Tariff schemes pay for generated kWh based on its value to the power company. It costs them X to deliver a kWh to you in terms of maintenance, generation etc, so its not unexpected that they would credit you some amount less than X for a kWh you generated. Today, without real-time energy markets that individual customers can participate in, this payback amount is typically fixed. One way to improve your Solar ROI is to make use of the energy you are generating, rather than selling it and buying it back later at a higher price. In my case I was looking for something that was commonly available and relatively low cost. Battery storage systems are moving in this direction but are still quite costly. The Tesla Powerwall for example is $6,600 (not including ~$1,000-$3,000 for installation), and stores 13.4 kWh.
Tesla Powerwall 2 battery storage unit.

Water as an energy storage medium

There are hundreds of thousands of homes in the US with electric hot water heaters. Water is an amazing energy storage medium with a very high specific heat. Rather than installing expensive batteries, why not use the water in existing electric hot water heaters as storage? Heating hot water with excess solar energy can reduce or eliminate the energy that has to be purchased from the grid.

The SolarOp Energy Management system

First step, a prototype

I went looking for a product that would let me control the energy going into my hot water heater. While there are some mechanical relay based devices, these would allow for the hot water heater to be on and drawing say 4400 watts, or off, drawing zero, there were none that provided variable load control at a reasonable price. Variable load control allows for increasing or decreasing the consumption of the device as the Solar PV output changes throughout the day.
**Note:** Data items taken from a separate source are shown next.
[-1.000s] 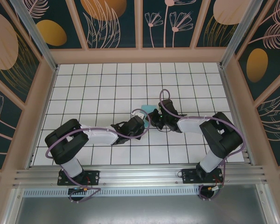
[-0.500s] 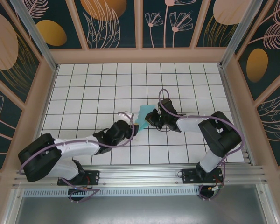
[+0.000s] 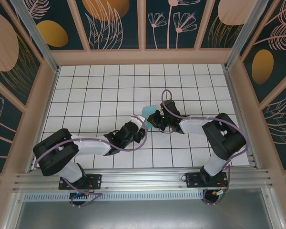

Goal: Fold a paper plane with a square sheet of paper (pick it up from the middle)
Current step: Fourth fold the wing at the center of the table.

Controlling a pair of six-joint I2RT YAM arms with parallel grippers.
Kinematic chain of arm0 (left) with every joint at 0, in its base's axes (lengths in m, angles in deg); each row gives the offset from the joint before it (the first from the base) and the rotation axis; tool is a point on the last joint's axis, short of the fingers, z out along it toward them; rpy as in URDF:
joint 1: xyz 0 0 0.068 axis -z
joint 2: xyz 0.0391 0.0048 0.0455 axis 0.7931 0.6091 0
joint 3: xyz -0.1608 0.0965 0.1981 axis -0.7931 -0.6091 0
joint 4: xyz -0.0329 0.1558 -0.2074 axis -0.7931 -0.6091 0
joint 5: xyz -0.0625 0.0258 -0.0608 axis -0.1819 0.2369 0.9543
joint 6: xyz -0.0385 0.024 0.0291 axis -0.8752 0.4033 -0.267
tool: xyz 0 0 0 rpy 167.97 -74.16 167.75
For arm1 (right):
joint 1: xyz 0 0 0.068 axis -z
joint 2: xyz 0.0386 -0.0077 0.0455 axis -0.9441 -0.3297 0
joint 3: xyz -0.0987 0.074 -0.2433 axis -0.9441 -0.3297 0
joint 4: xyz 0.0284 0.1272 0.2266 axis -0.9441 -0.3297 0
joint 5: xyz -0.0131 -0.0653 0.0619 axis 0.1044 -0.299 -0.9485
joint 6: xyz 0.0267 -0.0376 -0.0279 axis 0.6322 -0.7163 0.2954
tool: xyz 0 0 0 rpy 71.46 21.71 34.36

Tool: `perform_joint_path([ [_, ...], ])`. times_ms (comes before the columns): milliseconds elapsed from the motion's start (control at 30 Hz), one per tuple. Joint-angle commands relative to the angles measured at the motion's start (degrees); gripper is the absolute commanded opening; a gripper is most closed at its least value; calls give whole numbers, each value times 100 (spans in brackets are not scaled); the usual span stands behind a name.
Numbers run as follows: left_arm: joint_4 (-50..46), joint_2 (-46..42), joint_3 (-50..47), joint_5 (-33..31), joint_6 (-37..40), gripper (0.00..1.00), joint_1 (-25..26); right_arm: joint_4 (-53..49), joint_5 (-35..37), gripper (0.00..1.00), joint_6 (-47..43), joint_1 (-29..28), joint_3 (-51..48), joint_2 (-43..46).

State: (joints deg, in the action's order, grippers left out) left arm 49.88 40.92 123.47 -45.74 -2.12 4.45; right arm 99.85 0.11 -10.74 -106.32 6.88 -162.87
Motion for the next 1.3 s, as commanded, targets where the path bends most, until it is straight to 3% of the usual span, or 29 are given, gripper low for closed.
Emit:
perform_joint_path([
  [0, -478, 258, 166, -408, 87, 50, 120, -126, -59, 10, -68, 21, 160, -78],
  [267, -640, 586, 322, -698, 96, 53, 196, -143, -86, 10, -73, 38, 162, -63],
  [700, -643, 730, 389, -856, 83, 32, 196, -188, -85, 10, -102, 42, 169, -13],
  [1100, -539, 669, 388, -730, 162, 36, 196, -259, -97, 10, -192, 45, 168, 29],
  [1267, -467, 665, 401, -813, 154, 26, 195, -267, -129, 9, -227, 46, 187, 25],
])
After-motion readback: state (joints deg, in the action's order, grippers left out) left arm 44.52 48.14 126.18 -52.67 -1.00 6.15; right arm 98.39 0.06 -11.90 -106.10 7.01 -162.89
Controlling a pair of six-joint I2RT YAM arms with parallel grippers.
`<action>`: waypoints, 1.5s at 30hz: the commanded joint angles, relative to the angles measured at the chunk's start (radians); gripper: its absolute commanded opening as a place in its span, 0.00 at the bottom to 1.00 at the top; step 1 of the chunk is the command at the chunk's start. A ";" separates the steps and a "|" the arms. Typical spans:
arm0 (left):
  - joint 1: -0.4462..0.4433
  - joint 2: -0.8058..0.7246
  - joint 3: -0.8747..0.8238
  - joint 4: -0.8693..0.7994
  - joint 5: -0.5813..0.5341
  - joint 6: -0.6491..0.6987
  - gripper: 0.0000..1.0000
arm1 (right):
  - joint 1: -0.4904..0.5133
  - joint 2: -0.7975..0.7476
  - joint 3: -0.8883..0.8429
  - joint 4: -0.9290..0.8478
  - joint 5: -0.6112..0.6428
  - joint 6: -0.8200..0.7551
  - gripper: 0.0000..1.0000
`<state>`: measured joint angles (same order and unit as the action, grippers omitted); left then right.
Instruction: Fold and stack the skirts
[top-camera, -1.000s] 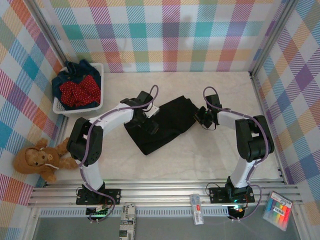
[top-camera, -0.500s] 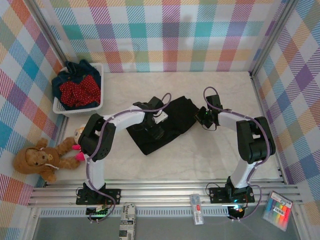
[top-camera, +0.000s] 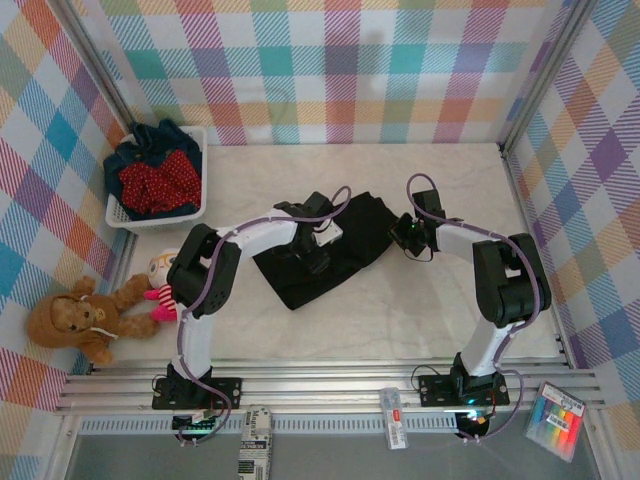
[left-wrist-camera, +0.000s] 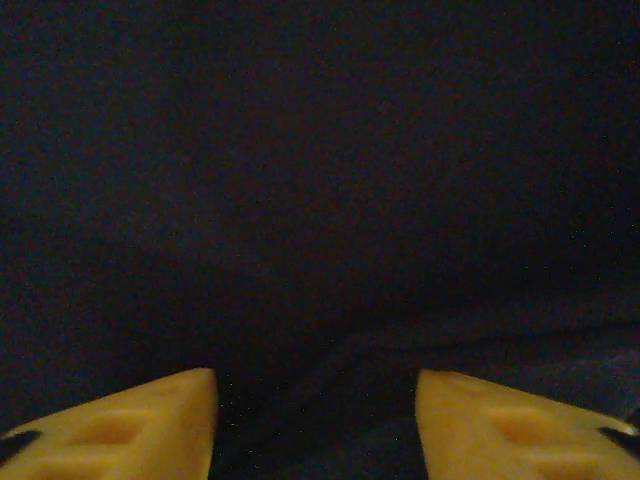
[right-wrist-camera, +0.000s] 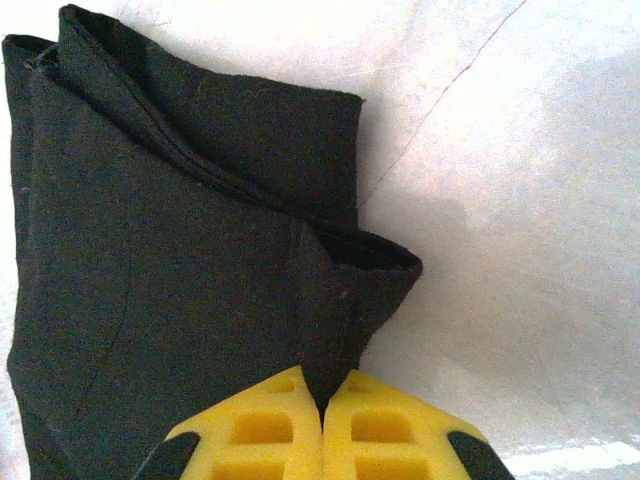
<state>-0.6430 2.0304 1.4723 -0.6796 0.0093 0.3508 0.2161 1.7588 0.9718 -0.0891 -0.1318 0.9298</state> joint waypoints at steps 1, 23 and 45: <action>-0.004 -0.061 -0.040 0.005 0.029 -0.032 0.29 | -0.005 -0.067 -0.020 0.005 -0.002 -0.016 0.00; 0.080 -0.553 -0.053 0.311 -0.368 -0.380 0.00 | -0.006 -0.370 0.232 0.153 -0.013 0.090 0.00; 0.062 -0.632 0.267 0.265 -0.379 -0.334 0.00 | 0.062 -0.605 0.311 0.258 -0.112 0.133 0.00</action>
<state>-0.5694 1.4776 1.6833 -0.3878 -0.4103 0.0296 0.2657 1.2407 1.2892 0.1272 -0.2295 1.0695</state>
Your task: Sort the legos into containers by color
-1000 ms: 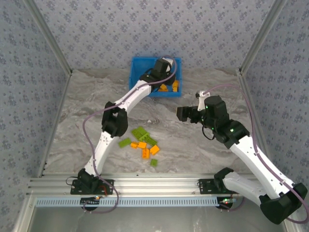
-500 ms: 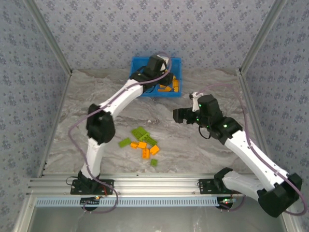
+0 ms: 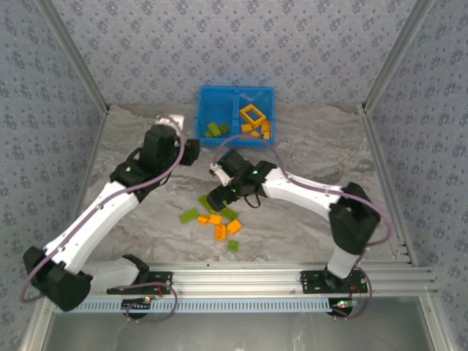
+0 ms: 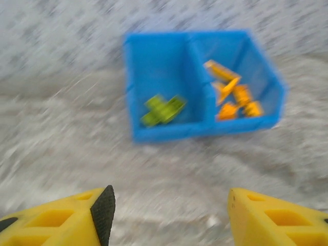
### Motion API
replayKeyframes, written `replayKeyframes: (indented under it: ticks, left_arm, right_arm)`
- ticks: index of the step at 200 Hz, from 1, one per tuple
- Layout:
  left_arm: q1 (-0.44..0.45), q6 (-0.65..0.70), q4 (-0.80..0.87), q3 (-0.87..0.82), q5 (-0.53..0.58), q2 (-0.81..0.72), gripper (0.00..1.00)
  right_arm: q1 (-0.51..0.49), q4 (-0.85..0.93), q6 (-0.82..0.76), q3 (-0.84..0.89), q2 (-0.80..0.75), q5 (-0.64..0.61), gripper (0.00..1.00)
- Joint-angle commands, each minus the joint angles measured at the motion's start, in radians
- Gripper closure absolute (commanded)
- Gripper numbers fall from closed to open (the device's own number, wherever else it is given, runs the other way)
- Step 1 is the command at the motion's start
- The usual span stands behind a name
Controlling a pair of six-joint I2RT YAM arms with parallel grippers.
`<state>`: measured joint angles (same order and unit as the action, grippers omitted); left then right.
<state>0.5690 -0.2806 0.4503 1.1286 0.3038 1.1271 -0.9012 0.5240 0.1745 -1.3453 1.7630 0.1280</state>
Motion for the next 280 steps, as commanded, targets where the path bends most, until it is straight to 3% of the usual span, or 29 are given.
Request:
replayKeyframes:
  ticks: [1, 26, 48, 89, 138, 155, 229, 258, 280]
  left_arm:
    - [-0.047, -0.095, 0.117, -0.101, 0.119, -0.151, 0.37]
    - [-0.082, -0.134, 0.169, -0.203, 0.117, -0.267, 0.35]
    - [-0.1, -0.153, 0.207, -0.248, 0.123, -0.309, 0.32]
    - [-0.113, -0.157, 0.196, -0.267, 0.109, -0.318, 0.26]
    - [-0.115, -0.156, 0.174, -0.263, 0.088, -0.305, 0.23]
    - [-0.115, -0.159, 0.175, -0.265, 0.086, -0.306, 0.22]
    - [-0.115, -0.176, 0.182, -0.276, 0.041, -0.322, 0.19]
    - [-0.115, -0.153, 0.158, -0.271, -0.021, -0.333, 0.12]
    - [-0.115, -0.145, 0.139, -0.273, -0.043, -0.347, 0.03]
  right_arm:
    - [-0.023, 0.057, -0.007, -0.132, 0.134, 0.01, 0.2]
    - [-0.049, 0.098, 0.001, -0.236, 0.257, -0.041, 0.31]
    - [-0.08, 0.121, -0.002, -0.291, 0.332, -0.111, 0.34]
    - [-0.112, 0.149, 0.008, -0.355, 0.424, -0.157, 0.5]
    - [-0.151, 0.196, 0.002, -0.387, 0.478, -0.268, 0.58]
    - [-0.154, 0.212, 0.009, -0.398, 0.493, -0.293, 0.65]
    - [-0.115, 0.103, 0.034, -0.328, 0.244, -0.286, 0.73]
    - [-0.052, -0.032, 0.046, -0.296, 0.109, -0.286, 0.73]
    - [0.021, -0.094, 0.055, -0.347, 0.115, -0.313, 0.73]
Here is an example of how you could use variable load control to consume only as much energy as was produced:
Neurio graph showing the use of SolarPV energy redirected to a hot water heater
You can see from this graph that as solar output increased so did consumption, until it topped out and then stopped as the water in the hot water heater reached its target temperature.

The SolarOp System

We've developed an integrated system including a energy monitoring, control, and cloud integration.
I've been at this nights and weekends for a while now and I'm happy to be able to finally have something that is working well enough to share. Thank you for reading and let me know if you have any thoughts, comments, or questions!